> [Activity]
If a line of the data below holds the string "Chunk", copy it.

> [Input]
========================

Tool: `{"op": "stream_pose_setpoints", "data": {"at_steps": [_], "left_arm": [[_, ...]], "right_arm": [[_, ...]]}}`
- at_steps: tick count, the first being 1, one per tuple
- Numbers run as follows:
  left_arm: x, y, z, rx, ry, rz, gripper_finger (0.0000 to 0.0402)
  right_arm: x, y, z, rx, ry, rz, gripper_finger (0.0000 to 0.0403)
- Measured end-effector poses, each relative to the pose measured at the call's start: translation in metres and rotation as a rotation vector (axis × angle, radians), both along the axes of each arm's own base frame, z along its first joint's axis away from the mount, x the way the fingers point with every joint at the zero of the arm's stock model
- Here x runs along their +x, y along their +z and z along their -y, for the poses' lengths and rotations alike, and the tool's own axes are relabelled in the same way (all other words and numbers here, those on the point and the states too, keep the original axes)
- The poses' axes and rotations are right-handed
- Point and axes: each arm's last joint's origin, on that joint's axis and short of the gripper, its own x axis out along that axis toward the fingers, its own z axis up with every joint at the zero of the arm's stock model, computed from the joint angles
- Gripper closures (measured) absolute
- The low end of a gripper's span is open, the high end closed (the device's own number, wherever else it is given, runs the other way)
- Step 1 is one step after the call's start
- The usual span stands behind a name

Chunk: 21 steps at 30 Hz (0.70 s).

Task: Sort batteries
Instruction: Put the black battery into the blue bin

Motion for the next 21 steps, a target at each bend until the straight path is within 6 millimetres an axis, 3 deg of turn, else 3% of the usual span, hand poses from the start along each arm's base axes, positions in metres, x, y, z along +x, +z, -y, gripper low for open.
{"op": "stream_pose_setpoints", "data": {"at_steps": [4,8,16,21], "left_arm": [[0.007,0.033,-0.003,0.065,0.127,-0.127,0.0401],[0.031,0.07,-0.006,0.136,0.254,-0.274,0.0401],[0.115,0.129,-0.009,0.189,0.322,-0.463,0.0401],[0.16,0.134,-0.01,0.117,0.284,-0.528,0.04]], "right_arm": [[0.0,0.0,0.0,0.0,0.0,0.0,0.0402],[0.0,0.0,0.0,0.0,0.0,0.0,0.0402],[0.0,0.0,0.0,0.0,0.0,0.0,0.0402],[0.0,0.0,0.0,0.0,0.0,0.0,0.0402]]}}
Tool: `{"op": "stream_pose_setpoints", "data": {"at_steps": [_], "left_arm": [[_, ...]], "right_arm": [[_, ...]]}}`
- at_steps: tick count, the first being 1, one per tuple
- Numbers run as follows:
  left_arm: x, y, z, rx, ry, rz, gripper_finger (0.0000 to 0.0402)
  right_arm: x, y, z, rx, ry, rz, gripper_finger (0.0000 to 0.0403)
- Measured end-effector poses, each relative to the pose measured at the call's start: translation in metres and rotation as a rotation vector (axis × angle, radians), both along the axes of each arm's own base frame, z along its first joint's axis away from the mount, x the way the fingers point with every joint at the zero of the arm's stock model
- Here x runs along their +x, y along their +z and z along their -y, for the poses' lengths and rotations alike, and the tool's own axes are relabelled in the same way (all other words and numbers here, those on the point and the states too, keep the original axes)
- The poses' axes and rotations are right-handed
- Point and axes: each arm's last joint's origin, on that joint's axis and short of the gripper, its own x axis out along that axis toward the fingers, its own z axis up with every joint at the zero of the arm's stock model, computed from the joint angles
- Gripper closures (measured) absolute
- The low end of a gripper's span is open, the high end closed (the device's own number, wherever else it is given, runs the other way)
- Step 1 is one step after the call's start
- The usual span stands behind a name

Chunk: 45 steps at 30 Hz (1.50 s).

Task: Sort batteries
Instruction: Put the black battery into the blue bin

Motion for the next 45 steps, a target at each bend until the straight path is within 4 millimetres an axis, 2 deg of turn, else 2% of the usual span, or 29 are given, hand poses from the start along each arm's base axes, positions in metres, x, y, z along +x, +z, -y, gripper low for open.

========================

> [Task output]
Chunk: 21 steps at 30 Hz (0.70 s).
Chunk: 45 steps at 30 Hz (1.50 s).

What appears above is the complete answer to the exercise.